The Wave questioned Gaska about residents claiming they had no knowledge or information denoting that the property attached to the homes (sidewalks and fences) belonged to the City of New York.

"Before you purchase a home, surveyors come out to look at it. In the survey it indicates that the land is on the city line."

The community board member told the Wave that he is taking measures to address the concerns of the Arverne community.

"We will work with the residents, our elected officials, and the city to lessen the impact of this project. The project is slated to begin in late fall or early winter. We can delay the project for a few weeks if necessary until all the parties involved are satisfied. No matter what, we will work this out," said Gaska.

Evan D. Gray, Chief of Staff for Assemblywoman Michele Titus, informed the Wave that Titus has toured the area and met with Arverne residents to hear their complaints. Also, as part of a joint effort between City Councilman James Sanders, Jr. and other elected officials, she is currently working on bringing the Department of Design and Construction (DDC) to Rockaway to address the matter.

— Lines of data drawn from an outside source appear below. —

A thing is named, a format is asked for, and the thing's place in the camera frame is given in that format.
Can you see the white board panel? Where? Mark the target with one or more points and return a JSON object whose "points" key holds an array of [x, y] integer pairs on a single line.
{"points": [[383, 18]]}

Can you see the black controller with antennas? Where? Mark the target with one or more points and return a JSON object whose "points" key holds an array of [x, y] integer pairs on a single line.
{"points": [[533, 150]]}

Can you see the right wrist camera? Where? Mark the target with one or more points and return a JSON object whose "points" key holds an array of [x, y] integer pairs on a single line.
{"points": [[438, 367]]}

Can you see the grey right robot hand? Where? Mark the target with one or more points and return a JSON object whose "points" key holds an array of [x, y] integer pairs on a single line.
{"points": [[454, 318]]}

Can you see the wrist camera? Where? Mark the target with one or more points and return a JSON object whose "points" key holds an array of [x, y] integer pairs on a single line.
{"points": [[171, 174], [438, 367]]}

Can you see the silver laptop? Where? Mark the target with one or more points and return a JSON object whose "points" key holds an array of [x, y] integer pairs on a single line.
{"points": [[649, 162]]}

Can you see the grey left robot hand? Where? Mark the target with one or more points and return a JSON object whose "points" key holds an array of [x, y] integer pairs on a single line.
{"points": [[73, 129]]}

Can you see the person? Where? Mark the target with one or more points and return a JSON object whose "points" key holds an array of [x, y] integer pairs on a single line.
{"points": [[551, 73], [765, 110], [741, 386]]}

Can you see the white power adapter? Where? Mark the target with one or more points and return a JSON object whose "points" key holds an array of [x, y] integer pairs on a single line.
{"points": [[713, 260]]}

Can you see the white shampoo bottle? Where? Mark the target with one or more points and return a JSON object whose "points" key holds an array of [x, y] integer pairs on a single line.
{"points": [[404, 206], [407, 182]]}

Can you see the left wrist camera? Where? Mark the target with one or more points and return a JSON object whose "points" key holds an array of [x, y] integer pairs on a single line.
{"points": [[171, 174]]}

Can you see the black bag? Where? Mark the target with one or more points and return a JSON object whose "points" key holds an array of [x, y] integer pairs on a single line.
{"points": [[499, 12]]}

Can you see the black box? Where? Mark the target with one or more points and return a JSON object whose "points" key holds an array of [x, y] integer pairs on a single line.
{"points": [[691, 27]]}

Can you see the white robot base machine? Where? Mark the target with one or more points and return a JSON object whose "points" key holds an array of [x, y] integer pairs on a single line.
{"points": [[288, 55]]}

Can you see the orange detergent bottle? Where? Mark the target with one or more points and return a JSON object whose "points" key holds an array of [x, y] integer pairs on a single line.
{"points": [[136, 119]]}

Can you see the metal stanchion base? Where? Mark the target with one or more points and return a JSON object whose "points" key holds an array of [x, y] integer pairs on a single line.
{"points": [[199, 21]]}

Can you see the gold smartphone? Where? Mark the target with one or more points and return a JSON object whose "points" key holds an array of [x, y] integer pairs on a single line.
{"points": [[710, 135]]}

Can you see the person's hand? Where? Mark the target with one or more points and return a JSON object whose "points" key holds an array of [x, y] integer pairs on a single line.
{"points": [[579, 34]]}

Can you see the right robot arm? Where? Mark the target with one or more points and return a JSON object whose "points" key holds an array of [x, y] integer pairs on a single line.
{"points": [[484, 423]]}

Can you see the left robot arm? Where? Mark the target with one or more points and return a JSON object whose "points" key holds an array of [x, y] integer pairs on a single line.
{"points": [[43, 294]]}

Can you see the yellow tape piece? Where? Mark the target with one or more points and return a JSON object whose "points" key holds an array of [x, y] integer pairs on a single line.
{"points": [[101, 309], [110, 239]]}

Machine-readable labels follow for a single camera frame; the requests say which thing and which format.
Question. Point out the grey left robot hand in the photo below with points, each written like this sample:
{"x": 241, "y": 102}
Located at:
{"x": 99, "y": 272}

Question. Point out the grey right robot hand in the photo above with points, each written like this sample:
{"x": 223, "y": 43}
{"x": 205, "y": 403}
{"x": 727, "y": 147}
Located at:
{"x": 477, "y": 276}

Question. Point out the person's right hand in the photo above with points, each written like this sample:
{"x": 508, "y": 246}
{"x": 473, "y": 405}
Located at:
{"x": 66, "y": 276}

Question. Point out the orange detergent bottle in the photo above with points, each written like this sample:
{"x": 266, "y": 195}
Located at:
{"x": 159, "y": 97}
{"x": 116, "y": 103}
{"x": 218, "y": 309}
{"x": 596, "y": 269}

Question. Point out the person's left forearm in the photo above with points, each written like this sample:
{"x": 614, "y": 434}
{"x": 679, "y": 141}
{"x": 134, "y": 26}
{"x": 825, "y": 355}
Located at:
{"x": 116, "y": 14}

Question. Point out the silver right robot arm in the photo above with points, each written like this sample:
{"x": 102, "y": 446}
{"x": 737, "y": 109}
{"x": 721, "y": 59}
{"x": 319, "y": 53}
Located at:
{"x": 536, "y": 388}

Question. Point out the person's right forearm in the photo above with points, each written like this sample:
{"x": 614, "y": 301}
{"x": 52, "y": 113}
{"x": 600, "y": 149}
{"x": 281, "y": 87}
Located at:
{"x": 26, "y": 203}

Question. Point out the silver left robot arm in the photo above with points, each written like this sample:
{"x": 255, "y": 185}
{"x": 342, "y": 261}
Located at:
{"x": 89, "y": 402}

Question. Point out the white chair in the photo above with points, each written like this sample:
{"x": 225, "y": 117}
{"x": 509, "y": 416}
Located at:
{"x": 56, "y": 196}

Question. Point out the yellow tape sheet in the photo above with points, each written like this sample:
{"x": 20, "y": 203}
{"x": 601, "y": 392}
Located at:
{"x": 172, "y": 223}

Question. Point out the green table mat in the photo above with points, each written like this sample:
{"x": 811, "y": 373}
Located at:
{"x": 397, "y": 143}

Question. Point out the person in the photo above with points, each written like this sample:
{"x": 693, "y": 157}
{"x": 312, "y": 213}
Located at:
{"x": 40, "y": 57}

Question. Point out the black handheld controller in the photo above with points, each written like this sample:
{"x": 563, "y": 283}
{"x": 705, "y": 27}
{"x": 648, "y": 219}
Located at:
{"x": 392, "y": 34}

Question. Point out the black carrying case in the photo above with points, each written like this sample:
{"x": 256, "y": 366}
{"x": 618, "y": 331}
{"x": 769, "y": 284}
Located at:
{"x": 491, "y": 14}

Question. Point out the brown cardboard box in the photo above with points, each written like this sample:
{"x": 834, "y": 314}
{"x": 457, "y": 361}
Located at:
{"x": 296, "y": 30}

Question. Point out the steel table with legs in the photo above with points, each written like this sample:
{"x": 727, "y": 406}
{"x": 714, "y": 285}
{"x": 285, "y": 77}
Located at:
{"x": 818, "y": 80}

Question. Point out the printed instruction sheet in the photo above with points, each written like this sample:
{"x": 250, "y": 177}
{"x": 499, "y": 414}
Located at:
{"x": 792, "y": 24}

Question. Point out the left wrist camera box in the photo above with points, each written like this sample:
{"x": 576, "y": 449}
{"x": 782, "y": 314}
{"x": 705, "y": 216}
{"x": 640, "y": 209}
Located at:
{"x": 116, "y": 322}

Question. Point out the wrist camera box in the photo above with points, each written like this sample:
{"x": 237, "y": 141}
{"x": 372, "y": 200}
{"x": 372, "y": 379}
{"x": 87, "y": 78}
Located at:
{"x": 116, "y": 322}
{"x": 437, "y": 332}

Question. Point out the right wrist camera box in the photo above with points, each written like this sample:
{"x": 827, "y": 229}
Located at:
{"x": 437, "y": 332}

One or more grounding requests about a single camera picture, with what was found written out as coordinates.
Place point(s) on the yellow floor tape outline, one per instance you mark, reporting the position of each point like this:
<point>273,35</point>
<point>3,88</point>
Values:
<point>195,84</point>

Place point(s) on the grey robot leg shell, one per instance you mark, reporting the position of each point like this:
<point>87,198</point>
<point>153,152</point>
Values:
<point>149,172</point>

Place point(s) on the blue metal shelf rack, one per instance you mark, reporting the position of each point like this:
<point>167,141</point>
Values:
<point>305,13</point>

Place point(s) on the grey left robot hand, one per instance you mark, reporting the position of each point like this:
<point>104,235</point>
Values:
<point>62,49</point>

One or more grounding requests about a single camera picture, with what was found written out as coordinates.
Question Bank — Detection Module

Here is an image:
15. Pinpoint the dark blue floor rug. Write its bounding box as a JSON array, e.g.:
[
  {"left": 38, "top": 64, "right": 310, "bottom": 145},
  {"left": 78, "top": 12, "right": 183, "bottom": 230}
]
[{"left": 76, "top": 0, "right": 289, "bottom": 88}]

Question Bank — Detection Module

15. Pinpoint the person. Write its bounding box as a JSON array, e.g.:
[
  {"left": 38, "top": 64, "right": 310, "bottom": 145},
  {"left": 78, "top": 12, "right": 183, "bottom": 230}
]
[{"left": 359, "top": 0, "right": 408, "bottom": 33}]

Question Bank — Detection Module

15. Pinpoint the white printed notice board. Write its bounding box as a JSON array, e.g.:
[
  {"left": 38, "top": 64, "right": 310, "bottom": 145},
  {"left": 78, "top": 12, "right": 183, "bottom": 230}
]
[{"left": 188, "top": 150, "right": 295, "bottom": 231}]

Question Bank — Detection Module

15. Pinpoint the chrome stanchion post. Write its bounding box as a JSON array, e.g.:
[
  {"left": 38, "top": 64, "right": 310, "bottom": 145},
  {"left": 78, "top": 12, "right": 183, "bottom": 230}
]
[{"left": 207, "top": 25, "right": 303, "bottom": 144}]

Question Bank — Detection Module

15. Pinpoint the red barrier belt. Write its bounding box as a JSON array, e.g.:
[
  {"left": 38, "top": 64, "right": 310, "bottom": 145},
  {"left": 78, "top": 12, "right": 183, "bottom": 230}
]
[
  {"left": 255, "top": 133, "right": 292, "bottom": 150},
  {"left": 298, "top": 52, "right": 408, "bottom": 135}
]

City Councilman James Sanders, Jr. contacted the Wave and expressed concern over the encroachment issue.

"In response to the outcry by Arverne residents, we will be conducting a town hall meeting on October 3, 7 p.m., at the Mount Carmel Baptist Church (348 Beach 71 Street). We will bring together all the agencies involved to discuss this situation. That will include the DDC, the Department of Environmental Conservation, elected officials, the community board, and the Arverne residents."

The current action taken by the city is only the first phase of a three-phase project, which Gaska estimates will be completed in three to four years.